February 24, 2004

Evergreens: Personal Heritage

I was born in Romania. I love the place, a love that was born in the tales and lives of the communist era exile community in New York. I weep for Romania, a place cursed with everything necessary for success but a decent political class capable of running an honest government. The corruption there is degrading, morally corrosive, and sucks up much of the capital necessary for rebuilding what should be the gem of eastern europe and what it doesn't absorb, it mostly scares off.

I don't write about it much in my blog because it's depressing and, frankly, my audience is generalist and based in the US for the most part. It is not so interested in the small details of a small country perched between a glorious future and the abyss.

So why are you reading this? Steven Den Beste's to blame as his talk about France's pathologies have drawn me to a basic insight. As far as corruption goes, Romania is France without the money that came of being on the western side of the iron curtain.

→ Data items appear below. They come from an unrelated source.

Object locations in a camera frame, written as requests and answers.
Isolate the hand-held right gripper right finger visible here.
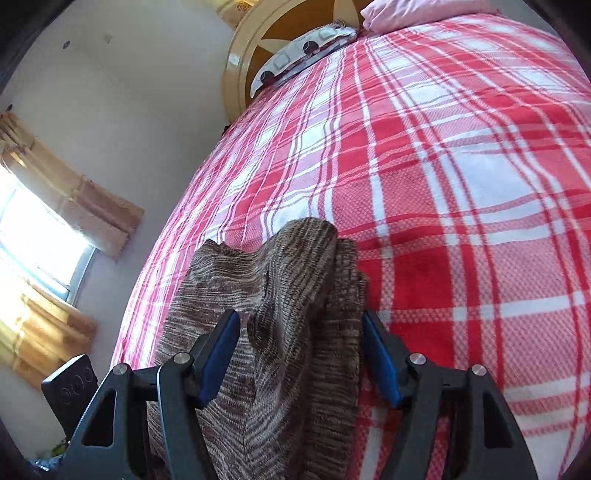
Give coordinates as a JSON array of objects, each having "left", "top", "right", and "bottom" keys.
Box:
[{"left": 361, "top": 309, "right": 539, "bottom": 480}]

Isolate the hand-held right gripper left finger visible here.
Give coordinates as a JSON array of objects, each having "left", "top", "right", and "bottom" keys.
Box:
[{"left": 55, "top": 308, "right": 242, "bottom": 480}]

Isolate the brown knit sweater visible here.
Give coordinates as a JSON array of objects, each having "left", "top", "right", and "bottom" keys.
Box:
[{"left": 147, "top": 217, "right": 369, "bottom": 480}]

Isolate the yellow curtain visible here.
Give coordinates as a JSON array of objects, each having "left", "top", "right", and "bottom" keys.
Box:
[
  {"left": 217, "top": 0, "right": 259, "bottom": 28},
  {"left": 0, "top": 113, "right": 145, "bottom": 261},
  {"left": 0, "top": 281, "right": 99, "bottom": 391}
]

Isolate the window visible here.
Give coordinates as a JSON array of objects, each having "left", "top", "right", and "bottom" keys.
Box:
[{"left": 0, "top": 166, "right": 95, "bottom": 305}]

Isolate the red plaid bed sheet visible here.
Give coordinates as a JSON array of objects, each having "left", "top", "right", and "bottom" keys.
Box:
[{"left": 111, "top": 11, "right": 591, "bottom": 480}]

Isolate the cream and brown wooden headboard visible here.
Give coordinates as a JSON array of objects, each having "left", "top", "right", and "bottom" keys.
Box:
[{"left": 223, "top": 0, "right": 365, "bottom": 121}]

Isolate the white black patterned pillow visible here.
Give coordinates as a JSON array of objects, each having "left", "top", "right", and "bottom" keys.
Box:
[{"left": 250, "top": 24, "right": 360, "bottom": 95}]

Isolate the pink pillow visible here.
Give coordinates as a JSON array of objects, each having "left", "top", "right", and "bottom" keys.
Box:
[{"left": 360, "top": 0, "right": 495, "bottom": 34}]

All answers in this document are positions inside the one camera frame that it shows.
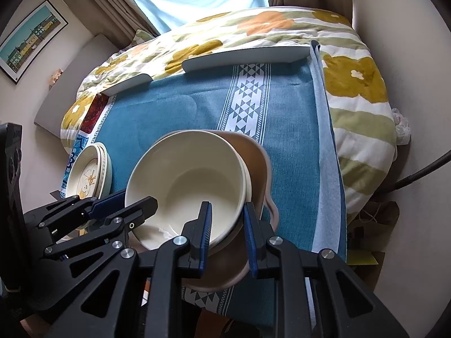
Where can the framed picture of houses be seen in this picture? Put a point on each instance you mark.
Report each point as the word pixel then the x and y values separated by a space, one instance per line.
pixel 30 42

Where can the yellow flat packet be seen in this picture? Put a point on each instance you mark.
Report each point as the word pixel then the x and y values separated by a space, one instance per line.
pixel 363 258

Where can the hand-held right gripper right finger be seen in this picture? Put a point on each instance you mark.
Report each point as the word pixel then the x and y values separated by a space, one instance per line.
pixel 251 243

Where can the red and blue patterned cloth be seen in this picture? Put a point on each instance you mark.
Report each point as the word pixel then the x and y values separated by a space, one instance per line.
pixel 93 112

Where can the green patterned pillow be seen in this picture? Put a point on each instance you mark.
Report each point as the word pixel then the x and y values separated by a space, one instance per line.
pixel 142 38

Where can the small figurine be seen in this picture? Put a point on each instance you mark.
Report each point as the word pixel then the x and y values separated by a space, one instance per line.
pixel 56 76

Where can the cream bowl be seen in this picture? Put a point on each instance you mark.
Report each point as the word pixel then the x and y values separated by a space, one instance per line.
pixel 190 169
pixel 248 190

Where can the brownish pink bowl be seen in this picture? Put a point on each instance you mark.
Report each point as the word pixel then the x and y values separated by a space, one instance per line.
pixel 255 162

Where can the cream plate with orange flowers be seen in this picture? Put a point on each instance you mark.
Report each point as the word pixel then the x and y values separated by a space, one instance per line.
pixel 86 176

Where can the white plastic bag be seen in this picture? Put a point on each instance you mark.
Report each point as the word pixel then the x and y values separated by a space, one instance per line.
pixel 401 126

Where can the floral duvet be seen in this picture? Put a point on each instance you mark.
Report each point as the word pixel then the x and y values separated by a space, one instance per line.
pixel 359 112

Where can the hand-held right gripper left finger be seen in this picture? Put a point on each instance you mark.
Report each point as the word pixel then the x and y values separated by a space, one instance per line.
pixel 205 243

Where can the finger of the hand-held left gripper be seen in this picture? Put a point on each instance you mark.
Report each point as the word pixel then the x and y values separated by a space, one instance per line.
pixel 105 204
pixel 134 213

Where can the brown paper bag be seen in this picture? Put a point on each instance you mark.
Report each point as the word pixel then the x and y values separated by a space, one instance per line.
pixel 380 225

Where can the pale grey headboard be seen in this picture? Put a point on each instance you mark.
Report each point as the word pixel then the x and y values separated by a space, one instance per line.
pixel 77 74

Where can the teal towel with white stripe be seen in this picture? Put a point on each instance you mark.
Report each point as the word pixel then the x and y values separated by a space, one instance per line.
pixel 176 105

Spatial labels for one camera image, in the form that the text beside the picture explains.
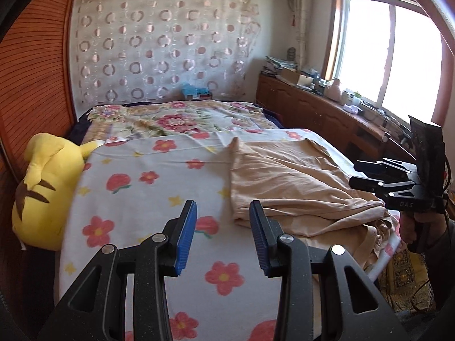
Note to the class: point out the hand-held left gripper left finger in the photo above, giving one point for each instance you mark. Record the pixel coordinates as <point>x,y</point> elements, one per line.
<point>186,238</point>

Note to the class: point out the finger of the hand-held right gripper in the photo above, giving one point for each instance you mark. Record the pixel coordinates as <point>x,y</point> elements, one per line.
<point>366,183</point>
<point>373,167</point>

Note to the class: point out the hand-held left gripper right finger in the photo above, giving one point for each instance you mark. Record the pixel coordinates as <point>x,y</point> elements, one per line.
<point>256,241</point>

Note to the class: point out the beige printed t-shirt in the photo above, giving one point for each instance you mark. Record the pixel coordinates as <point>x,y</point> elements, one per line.
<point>284,170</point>

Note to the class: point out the person's right forearm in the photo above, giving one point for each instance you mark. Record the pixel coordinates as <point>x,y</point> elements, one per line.
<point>440,255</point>

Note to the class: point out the person's right hand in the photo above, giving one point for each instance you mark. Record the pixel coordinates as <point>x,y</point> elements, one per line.
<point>406,229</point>

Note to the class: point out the white flower print blanket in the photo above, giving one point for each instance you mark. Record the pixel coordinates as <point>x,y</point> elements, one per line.
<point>142,199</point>

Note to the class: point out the wooden cabinet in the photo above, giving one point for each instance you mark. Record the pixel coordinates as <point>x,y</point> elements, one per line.
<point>312,113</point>

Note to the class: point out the white jar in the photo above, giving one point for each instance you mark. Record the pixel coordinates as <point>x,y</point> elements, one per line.
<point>334,90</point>

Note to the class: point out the yellow patterned cloth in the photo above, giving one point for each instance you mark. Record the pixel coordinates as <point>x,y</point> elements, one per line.
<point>405,280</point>

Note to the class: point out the window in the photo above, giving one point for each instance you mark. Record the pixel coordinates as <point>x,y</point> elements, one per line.
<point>391,49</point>

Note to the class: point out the floral quilt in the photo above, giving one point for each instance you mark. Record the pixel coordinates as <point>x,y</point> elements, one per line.
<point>177,119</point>

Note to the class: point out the cardboard box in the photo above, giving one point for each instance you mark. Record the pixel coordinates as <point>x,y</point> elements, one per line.
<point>291,76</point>

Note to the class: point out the stack of papers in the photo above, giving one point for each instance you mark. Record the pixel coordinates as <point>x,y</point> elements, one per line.
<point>280,64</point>

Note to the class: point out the blue plastic bag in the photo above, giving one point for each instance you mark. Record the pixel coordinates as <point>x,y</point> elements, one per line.
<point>195,91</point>

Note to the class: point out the yellow plush toy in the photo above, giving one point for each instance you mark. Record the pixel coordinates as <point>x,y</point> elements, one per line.
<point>49,184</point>

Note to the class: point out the red tassel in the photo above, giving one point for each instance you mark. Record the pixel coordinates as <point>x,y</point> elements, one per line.
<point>293,17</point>

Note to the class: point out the sheer circle pattern curtain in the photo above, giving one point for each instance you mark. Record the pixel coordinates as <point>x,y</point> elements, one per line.
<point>160,42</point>

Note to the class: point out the orange slatted wooden panel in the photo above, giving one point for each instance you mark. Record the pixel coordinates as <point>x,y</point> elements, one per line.
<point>32,78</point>

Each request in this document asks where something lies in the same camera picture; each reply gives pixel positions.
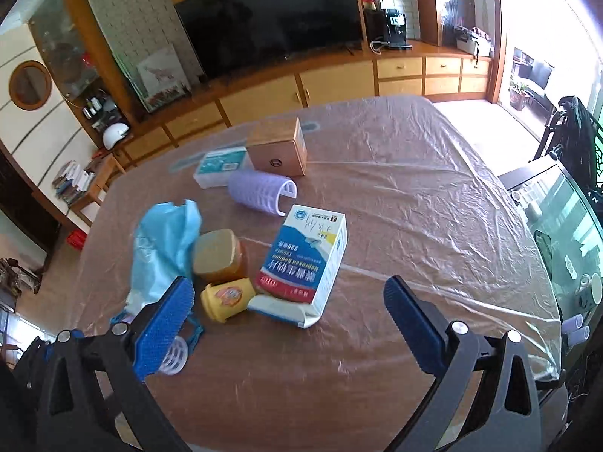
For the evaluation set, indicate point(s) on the framed elephant picture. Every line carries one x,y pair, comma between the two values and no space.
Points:
162,80

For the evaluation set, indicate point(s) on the light blue plastic bag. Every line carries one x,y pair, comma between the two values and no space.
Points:
160,249

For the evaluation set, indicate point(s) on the wooden wall cabinet unit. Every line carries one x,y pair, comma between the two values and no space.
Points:
264,99

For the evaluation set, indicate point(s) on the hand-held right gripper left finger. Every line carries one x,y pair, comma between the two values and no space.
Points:
162,327

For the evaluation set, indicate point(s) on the grey basket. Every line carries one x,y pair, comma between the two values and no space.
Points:
471,42

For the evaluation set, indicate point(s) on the white and blue medicine box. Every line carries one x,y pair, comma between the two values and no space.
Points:
301,254

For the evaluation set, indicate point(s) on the clear floss pick box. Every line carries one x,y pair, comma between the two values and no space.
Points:
221,167

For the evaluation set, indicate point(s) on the tan cardboard box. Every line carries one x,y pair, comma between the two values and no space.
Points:
275,150

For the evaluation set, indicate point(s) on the amber jar with gold lid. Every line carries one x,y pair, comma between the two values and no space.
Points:
219,256

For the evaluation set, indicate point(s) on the potted plant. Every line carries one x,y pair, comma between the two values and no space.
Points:
519,96

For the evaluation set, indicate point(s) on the round wooden wall mirror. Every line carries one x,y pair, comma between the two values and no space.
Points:
29,85

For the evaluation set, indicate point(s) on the black flat television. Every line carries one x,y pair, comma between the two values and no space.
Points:
268,19

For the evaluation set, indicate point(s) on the white helmet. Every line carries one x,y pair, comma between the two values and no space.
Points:
115,134

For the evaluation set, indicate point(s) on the black chair with clothes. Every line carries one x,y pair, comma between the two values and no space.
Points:
572,132

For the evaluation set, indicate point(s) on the purple plastic hair roller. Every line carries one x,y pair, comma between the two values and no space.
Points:
256,190

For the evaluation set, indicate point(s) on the stack of books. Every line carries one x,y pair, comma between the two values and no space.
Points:
73,181

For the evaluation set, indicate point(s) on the small yellow cup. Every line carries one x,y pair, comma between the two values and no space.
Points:
226,299

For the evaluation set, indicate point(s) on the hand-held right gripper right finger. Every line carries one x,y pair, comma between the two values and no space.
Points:
414,329

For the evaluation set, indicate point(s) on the black coffee machine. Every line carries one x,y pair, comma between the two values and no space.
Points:
391,28

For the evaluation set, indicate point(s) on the dark wooden cabinet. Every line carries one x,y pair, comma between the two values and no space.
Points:
23,207

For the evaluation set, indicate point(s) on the white mug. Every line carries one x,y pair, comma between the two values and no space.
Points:
591,288

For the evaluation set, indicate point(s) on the glass side table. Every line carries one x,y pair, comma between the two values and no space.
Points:
565,226

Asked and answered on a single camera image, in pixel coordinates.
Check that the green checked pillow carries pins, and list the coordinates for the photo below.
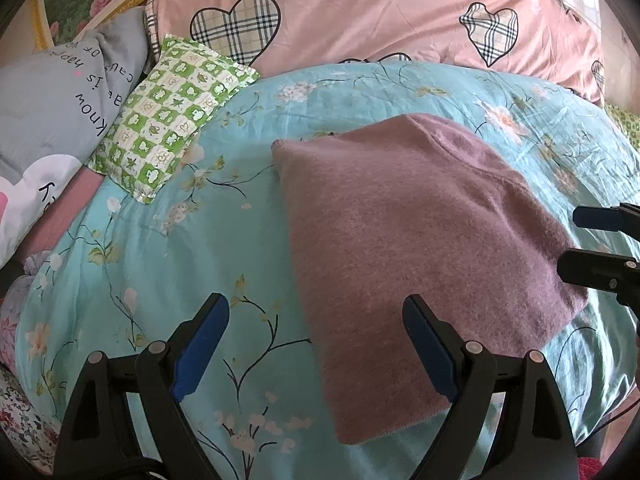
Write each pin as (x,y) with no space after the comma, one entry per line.
(170,110)

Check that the grey printed pillow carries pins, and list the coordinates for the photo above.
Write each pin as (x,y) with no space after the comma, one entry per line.
(55,115)

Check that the green patterned pillow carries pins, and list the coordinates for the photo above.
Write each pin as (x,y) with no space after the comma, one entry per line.
(626,125)

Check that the pink bedsheet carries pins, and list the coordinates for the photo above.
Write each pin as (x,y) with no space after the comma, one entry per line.
(60,215)

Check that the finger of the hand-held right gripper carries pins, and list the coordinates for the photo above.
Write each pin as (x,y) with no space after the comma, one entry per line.
(595,267)
(595,217)

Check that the red cloth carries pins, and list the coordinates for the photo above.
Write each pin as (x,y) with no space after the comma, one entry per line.
(590,467)

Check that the mauve fuzzy sweater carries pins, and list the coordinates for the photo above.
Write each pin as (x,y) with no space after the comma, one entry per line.
(400,240)

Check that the pink duvet with plaid hearts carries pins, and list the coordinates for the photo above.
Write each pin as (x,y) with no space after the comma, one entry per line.
(360,15)

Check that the teal floral blanket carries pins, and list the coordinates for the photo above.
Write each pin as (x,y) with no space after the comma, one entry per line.
(210,240)

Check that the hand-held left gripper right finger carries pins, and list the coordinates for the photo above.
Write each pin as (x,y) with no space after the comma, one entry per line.
(430,355)

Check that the floral patterned cloth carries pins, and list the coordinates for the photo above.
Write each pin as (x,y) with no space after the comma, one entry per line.
(25,410)

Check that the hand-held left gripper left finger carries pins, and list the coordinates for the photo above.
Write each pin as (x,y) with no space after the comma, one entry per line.
(200,355)

Romania does have an advantage, though. It's centuries long history of being at the meeting point of three empires Russian, Ottoman, and Austro-Hungarian, the necessity of prostrating in three directions at once drove it down to a much more base level than it is today. Corrupted, exploited, divided, it somehow rose and resurrected itself to encompass and surpass the old borders of the Roman province of Dacia to include the ancient lands of the free dacians. By conventional thinking, such a purposefully debased people should never have been able to manage such a feat. It should have been russified in the NE, reduced to impotent dhimmi minorities in the SE, and magyarized out of existance in the West. It didn't happen and the reason why is vitally important to the Pentagon project of eliminating the non-integrating gap and thus making america safe in the long term.

The reason, I believe, can be reduced to an exercise in national mythmaking that lasted centuries, and to some extent continues to this day.